The structure of membrane bound yeast CYP51 (see figure below from Pochapsky, 2014) shows how the transmembrane helix (TMH) anchors the globular structure of the P450 with the tips of helices F and G interacting with the lipid bilayer. Here an N-terminal amphipathic (AH) helix resides on the inner side of the ER membrane.
Substrate Recognition Sites (SRS)
Interspersed throughout the globular domain of the P450 proteins are six regions with a low degree of sequence similarity, covering about 16% of the total length of the protein. Initially recognized in CYP2 proteins by Gotoh (1992), these are called SRS for Substrate Recognition Sites and this designation has been generically extended to other P450s. However, they do not have precise sizes and boundaries across CYP families. A later analysis of CYP2 sequences in vertebrates did not support Gotoh's earlier conclusions (Kirischian et al., 2011).
For P450s with highly conserved function, the SRS would be expected to have a high degree of sequence similarity. A comparative study of the sterol 14-demethylase CYP51 (Podust et al., 2001) indicates that while SRS-4,5 and 6 would contribute to the substrate binding site, SRS-2 and 3 “likely do not exist” and SRS-1 in the B-C loop would only contact with the sterol under certain conformations.

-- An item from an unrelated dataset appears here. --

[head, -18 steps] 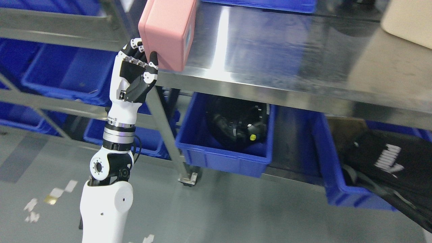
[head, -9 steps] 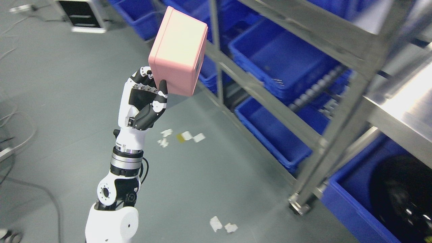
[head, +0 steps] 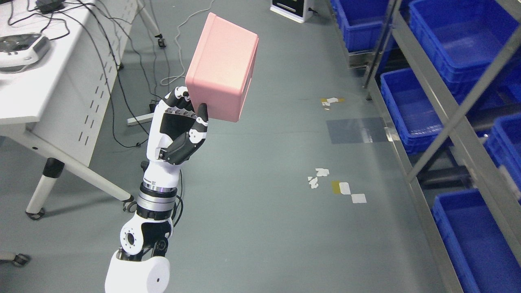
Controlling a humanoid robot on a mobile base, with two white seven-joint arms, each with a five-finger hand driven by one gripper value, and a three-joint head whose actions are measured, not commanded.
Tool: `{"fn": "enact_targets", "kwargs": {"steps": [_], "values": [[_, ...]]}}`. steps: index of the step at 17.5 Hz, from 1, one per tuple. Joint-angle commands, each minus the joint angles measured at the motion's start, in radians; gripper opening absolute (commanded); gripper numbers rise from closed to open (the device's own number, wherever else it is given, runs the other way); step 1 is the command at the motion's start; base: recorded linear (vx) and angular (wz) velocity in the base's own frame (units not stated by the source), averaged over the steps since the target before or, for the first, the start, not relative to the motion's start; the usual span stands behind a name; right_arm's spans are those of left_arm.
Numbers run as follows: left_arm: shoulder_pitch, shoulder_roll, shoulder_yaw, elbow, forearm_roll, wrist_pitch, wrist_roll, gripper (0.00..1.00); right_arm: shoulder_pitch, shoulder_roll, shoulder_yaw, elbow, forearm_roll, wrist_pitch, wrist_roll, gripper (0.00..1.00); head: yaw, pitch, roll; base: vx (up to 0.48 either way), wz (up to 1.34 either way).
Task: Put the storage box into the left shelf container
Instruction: 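Hold the pink box raised in the left hand while turning toward the bin rack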
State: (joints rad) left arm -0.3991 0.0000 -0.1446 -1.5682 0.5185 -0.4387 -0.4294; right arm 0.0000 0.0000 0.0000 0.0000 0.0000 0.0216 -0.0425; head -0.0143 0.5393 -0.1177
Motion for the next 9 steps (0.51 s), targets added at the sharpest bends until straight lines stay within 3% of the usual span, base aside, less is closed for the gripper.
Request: {"fn": "enact_targets", "kwargs": {"steps": [1,9], "values": [[0.005,0.017,-0.012,-0.026,0.0,-0.002,0.0,0.01,0.009,-0.017,-0.005,-0.017,0.002,0.0,0.0,1.0,0.0,0.0,0.0,0.276,0.65],[0.006,0.017,-0.007,-0.026,0.0,-0.002,0.0,0.01,0.009,-0.017,-0.005,-0.017,0.002,0.0,0.0,1.0,0.0,0.0,0.0,0.36,0.04]]}}
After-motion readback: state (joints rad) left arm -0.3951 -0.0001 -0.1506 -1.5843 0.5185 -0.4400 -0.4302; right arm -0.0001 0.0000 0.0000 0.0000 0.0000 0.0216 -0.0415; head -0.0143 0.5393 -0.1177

Despite these limitations, the concept of SRS is still widely used, as a general guide to regions more likely to interact with substrates than others, as Figure 1B (above) indeed suggests. Zawaira et al., (2011) took advantage of about 50 crystal structures of mammalian P450s, versus just the bacterial P450cam structure available to Gotoh in 1992. They revisited the SRS concept by combining what they called “X-ray structures SRS maps” and substrate “docking SRS maps” for a number of P450s from four families. From this much larger sample than Gotoh's original study, Zawaira et al. (2011) modified and expanded the SRS zones to 33% of the mammalian P450 sequences. It would seem therefore that, by covering a third of the primary structure of P450s, such a new SRS definition can only be less relevant than Gotoh's landmark SRSs. Instead, given the increasingly accurate and family-specific structural information that is now available, defining regions of the P450 structure that interact with substrates (and inhibitors) can be done more directly than by relying on an SRS template. However, until now mammalian structures from the CYP2, 3 or 4 clans remain the best, yet only distant templates for arthropod P450s.